倘若进入十月后半月以后阴冷的秋雨一直淅沥的话,桑德拉绝对会听从唐格拉斯的劝说,再在主城呆一些日子后才回莱芒省,而这几日偏偏天光明亮,爽气怡人。
临上车时,唐格拉斯强调的话还在耳边回响,桑德拉重新取出那支陪伴自己的白鸽权杖,一路上小心地擦拭了好几遍,等到回了自己的大主教府,看见一切未变时,这才有了一种如释重负的感觉。

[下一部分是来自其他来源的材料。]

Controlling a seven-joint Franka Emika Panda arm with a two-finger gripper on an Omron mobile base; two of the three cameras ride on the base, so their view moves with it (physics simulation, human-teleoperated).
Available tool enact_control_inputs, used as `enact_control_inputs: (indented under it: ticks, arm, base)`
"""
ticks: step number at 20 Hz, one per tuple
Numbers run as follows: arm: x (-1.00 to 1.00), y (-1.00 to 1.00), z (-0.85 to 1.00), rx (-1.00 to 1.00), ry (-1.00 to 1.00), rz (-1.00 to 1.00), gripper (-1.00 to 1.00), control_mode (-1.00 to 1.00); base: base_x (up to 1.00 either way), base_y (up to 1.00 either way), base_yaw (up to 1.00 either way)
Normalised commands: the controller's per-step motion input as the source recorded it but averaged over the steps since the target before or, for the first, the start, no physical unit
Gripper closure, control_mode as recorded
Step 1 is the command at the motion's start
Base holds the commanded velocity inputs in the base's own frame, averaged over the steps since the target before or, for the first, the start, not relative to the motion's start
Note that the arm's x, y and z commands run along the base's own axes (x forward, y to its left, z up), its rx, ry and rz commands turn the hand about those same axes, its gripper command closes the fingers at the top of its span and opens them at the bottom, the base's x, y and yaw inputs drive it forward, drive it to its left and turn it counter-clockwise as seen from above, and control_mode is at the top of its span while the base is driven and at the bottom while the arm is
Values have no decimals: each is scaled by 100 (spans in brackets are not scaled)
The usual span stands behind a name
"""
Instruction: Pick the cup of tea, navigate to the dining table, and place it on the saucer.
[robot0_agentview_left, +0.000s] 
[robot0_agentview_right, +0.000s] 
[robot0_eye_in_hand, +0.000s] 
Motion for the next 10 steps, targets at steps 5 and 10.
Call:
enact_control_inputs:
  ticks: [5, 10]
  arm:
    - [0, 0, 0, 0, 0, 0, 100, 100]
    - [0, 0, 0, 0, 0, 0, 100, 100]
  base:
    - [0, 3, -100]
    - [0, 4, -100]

“大人,”西拉裏德指挥众侍从打扫收拾好,又安顿了唐格拉斯派来护送桑德拉的骑士团,临到晚餐时间,端着桑德拉的晚餐上楼,轻轻叩门,“您的晚餐已经准备好了。”
得到裏面的肯定答覆后,他这才推门进入。
桑德拉揉着眼角说:“放在那裏吧。”
西拉裏德依言将托盘放在窗边的小桌上,替他将刀叉摆好,又倒好了葡萄酒。桑德拉走了过来坐下,神情疲倦地开始用餐,吃了一半时,对西拉裏德道:“弗森先生,麻烦你明天下午为我向温弗莱侯爵送一份请帖,希望他于本周弥撒日过后来主教府做客,我必定热忱以待。”
西拉裏德应了声是,等到桑德拉用完后收拾好,退了出去。
桑德拉连打了好几个呵欠,等到侍从送了热水进来清洁了脸与脚后,便倒进被窝沈沈睡去。
每周五的弥撒在前面的教堂裏举行,第二日上午十点三刻,这位执掌莱芒省行商大权的副执政官到访。
西拉裏德在门廊迎接他,带着他进了门,就看到桑德拉正在客厅翻阅一本书籍,随即起身欢迎他的到来。
“德蒙大人,好久不见,您通身所具我父仁慈的情怀更为让人感念了,”温弗莱与他握手。
桑德拉笑笑,左手一伸,请他落座,西拉裏德上了红茶后告辞,绕去厨房吩咐午餐去了。
“温弗莱侯爵先生,”桑德拉微微一笑,双手交握放在膝上,“听闻您四年前出任莱芒省司商长官后,莱芒省中的平民教徒们生活富足了不少,昨日望弥撒后,圣安诺修道院的修特神父来我这裏闲谈,特别向我夸讚了你呢。”
温弗莱右手摸着左手大拇指上的蓝宝石戒指,这位面貌斯文中透了优雅的中年男人,接触商业多年,也染上了几分商人精于算计的特质。
“大人的讚美让在下受宠若惊,这几年在下驽钝行事,小心翼翼,唯恐上任病故的尤裏斯大主教怪罪,您的一席话,温弗莱不敢承奉。”
……提起前任大主教,这是表示轻视之意?
桑德拉微不可察地皱了下眉头,片刻舒缓开,“温弗莱先生不必过于谦虚,桑德拉初初上任,一切尚未熟悉,还需要各位多加照料,如此,则大家都能顺利磨合,合作无间。”
“嗯?”温弗莱总算放过了自己的戒指。
桑德拉饮了口红茶,似笑非笑,“请问先生,商人之间做生意,要想大家都获得自己满意的结果,就要看彼此诚意了,对吧?”
“哦?”温弗莱还是没有表态。
桑德拉倒是一点儿也没恼怒的意思,接着问:“就是不知道,温弗莱先生同意我的观点吗?”
斯文的中年男人笑得特别温和:“我虽然很同意大人您的观点,但是,鄙人觉得,要是商人之类合作,首先得掂量一下自己的实力,接着衡量对方的实力,最后,才是看看诚意的时候。”
桑德拉在那一瞬间真切的觉得对方有些狡猾,如同某种动物。
他正准备说话,西拉裏德从侧门走了出来,轻轻叩门,发出响声。
“大人,温弗莱大人,午餐已经备好,请问需要现在过去用吗?”
桑德拉看了眼温弗莱,对方温和的笑容从进门起就一直未落下,他心中暗暗嘆了口气,心想真是不愧执掌商政的行政副长官,一言一语都透着算计。
“请先赏脸同我一起用餐吧,温弗莱侯爵先生。”桑德拉伸出手来示意他。
“倍感荣幸,您请,主教大人。”
两人相对沈默地用了午餐,西拉裏德将休憩的地方定在庭院内,于是初冬的暖阳斜斜的倾泻在庭院中,随处可见斑驳的光影。